As defined by Mapping L.A. of the Los Angeles Times, the region, which includes the city of Los Angeles as well as other cities and unincorporated areas of Los Angeles County, is a 193.09-square-mile area flanked by South Los Angeles or Los Angeles County's Southeast Region on the north, Orange County on the east, the Pacific Ocean on the south, and the South Bay region on the west.

Cities and neighborhoods within the Harbor Region are:

- Avalon
- Carson
- Catalina Island
- Harbor City, Los Angeles
- Harbor Gateway, Los Angeles
- Hawaiian Gardens
- Lakewood
- Long Beach
  - Neighborhoods of Long Beach, California
- Rancho Dominguez
- Signal Hill
- San Pedro, Los Angeles
- Two Harbors
- West Carson
- Wilmington, Los Angeles

==Demographics==

In 2000 the region was composed of Latinos, 39.4%; whites, 30.7%; Asians, 13.2%, Blacks, 13%, and others, 3.6%. West Carson was the most ethnically diverse neighborhood within the region, and Wilmington was the least diverse.

The wealthiest neighborhood was Lakewood, and the poorest was Wilmington.

Twenty-one percent of all residents aged 25 and older had a four-year degree.

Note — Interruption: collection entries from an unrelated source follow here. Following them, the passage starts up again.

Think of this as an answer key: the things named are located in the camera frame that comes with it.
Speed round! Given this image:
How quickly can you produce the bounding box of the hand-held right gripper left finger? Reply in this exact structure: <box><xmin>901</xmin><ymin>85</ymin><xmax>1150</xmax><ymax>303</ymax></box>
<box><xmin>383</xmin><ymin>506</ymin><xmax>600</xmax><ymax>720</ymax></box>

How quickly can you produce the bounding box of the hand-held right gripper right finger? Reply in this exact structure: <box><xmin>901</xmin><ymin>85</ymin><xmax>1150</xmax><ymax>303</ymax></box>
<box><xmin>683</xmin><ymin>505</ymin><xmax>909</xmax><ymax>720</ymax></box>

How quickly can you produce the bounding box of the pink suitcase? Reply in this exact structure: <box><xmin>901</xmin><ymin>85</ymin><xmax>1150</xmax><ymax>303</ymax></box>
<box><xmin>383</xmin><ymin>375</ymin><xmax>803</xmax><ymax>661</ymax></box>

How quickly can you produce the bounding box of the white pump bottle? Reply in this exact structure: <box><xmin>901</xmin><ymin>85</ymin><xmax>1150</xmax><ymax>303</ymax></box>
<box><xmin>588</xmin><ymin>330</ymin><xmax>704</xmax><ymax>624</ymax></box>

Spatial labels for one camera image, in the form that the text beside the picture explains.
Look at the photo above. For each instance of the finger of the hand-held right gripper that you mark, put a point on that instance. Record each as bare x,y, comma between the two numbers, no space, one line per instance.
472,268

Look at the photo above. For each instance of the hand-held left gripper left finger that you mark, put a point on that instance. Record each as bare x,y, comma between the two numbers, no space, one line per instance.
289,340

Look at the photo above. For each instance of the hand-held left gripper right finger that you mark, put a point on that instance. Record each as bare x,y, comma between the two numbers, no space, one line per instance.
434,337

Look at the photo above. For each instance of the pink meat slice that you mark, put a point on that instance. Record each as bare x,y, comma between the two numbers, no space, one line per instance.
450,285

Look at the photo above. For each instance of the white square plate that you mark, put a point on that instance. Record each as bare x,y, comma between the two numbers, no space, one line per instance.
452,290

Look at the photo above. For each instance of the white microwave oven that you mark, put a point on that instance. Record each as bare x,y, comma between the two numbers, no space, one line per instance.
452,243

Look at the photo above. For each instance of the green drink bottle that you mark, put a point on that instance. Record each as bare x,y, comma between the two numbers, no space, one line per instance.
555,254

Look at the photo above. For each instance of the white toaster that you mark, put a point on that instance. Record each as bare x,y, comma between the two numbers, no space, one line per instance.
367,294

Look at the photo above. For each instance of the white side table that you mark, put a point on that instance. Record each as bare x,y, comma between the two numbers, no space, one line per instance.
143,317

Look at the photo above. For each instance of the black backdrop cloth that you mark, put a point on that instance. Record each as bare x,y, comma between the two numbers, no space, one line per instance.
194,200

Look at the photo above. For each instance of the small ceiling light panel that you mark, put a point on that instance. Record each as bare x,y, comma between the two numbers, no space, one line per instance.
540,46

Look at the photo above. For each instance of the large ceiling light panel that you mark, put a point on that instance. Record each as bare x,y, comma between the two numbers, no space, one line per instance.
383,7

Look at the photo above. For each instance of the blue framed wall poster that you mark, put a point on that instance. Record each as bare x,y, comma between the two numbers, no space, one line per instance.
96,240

Signal Hill had the most post-secondary graduates and Wilmington the fewest.

Rancho Dominguez was the neighborhood with the oldest population, while Hawaiian Gardens was the youngest.

Renters made up 51.7% of the population. The neighborhood with the highest rental rate was unincorporated Santa Catalina Island, while the one with the most homeowners was Rancho Dominguez.